The studied patient carried a point mutation (RPGR: c.1245+3A>T), which led to skipping of RPGR exon 10. Patient-derived and control fibroblast cell lines were cultured. Formation of primary cilia was induced by serum starvation. Immunocytochemical detection of the RPGR protein provided the basis to localize and quantify RPGR along the primary cilium. A U7snRNA was modified and transduced into control cell lines to interfere with the normal transcript processing of RPGR. To silence the effect of the mutation, a mutation-adapted splice factor (U1 snRNA) was applied to patient-derived cells. Lentiviral shuttles were used to transduce primary cell lines.
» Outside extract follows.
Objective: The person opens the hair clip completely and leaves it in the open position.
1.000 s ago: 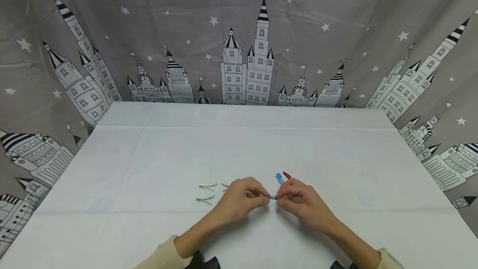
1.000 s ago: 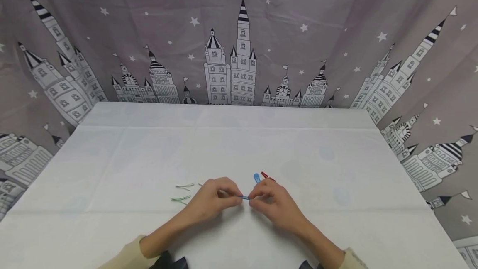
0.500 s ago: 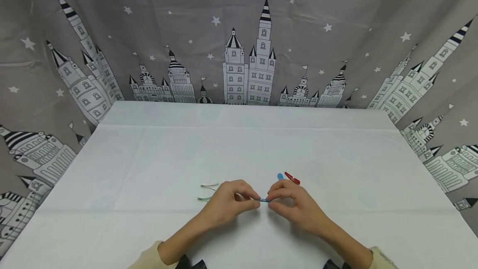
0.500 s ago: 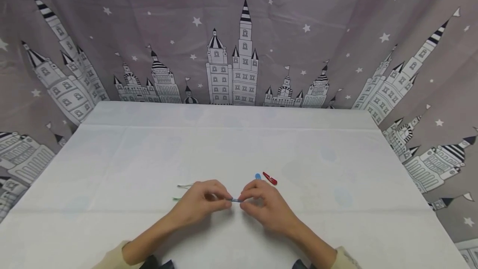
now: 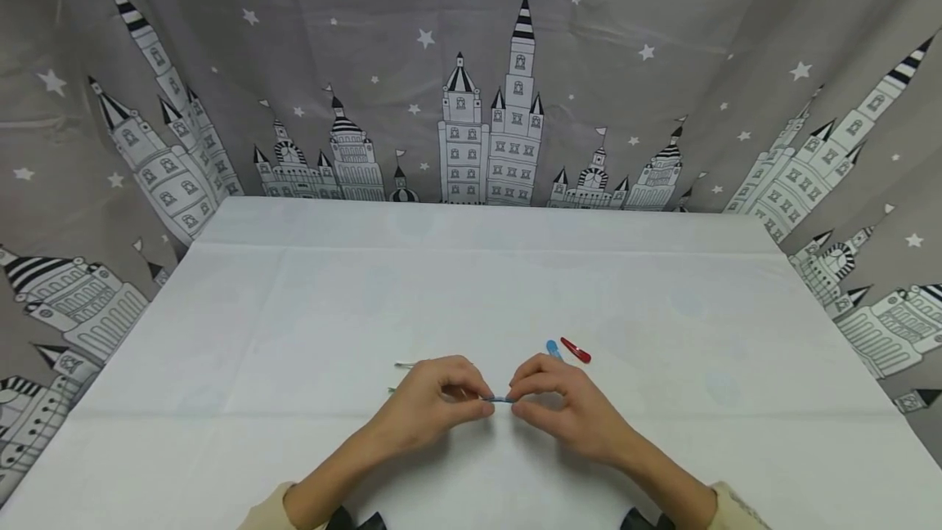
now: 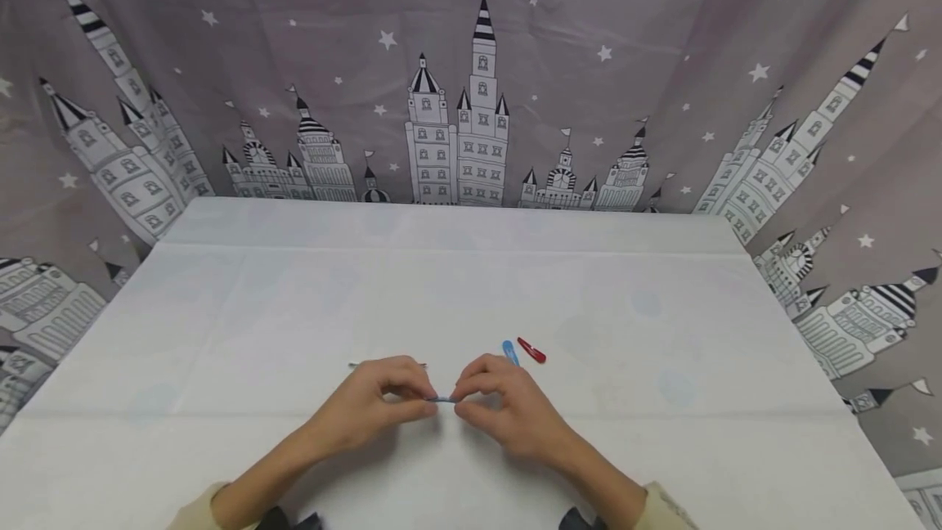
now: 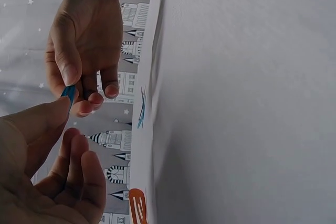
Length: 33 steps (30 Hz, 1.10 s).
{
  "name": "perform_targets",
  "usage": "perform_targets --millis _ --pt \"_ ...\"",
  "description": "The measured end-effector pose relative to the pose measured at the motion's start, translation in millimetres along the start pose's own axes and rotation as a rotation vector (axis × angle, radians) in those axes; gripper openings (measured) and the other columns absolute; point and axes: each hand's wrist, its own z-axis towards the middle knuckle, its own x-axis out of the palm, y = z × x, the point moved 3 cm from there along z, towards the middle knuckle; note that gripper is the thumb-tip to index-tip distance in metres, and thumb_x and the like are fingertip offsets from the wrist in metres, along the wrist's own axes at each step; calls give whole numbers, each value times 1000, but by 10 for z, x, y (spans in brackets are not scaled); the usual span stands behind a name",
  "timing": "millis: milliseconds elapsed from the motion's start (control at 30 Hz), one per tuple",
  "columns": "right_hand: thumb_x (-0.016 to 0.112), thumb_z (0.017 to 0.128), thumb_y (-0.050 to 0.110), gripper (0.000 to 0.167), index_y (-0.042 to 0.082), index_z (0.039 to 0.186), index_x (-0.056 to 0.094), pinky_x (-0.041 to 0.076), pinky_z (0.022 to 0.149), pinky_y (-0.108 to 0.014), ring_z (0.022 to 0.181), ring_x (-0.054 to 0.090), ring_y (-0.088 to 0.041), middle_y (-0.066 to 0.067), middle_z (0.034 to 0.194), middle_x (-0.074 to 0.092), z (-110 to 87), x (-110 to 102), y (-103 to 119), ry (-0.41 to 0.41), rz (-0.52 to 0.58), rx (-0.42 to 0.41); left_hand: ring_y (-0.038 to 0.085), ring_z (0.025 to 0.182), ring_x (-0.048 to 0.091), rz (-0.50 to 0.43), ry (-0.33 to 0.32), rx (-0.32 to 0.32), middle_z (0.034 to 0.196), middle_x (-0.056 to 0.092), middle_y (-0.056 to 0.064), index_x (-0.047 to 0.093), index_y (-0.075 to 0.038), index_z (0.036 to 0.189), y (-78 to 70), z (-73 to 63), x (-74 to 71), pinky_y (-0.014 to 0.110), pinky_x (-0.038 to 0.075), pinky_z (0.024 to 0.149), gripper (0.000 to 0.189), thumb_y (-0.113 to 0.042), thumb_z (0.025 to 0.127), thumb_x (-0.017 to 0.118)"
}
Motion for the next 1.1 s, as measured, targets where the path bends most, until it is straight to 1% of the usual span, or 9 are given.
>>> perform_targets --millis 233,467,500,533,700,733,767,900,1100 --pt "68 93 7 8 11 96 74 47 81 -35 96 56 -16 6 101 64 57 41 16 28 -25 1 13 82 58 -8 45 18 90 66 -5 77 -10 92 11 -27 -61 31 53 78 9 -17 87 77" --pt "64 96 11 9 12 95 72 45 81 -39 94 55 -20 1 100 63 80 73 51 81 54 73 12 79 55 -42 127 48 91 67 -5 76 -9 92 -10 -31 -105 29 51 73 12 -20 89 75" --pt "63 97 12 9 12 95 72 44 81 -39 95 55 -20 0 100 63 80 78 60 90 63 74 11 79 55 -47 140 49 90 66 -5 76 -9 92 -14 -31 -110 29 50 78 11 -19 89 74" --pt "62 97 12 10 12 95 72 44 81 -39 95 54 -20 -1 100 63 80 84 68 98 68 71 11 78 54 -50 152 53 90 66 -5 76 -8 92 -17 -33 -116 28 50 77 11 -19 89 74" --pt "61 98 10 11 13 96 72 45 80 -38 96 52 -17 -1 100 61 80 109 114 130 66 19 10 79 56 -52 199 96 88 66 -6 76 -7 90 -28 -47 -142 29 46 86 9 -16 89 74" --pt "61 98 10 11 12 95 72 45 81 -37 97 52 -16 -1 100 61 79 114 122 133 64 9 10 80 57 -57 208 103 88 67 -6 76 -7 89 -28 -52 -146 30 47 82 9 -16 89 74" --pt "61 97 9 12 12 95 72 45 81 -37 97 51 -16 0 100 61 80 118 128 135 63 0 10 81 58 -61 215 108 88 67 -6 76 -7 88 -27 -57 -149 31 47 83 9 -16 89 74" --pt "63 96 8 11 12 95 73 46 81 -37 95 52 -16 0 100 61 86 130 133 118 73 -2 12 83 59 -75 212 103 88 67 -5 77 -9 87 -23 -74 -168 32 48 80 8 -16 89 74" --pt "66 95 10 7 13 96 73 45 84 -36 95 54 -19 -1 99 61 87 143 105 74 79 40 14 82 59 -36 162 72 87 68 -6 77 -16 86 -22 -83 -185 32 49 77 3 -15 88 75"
We describe the development of a new method with which the localization of the retinitis pigmentosa GTPase regulator (RPGR) protein along the cilium can be used as a measure for treatment efficacy. In a patient-derived fibroblast cell line, we found that the RPGR protein was retained in the transition zone of the cilium and lacked its localization along the axoneme. First, we aimed to confirm that the patient-specific exon skipping is causative for the aberrant ciliary localization and used an U7snRNA-based antisense approach to reproduce the patients' splice defect in control cells. This technology resulted in a 75% reduction in cilia with RPGR along the axoneme. Second, we aimed to treat the mutation-induced splice defect in the patient-derived fibroblasts using therapeutic U1snRNA. This resulted in a significant increase in the amount of the normal RPGR transcript and corrected the proteins’ localization at the cilium.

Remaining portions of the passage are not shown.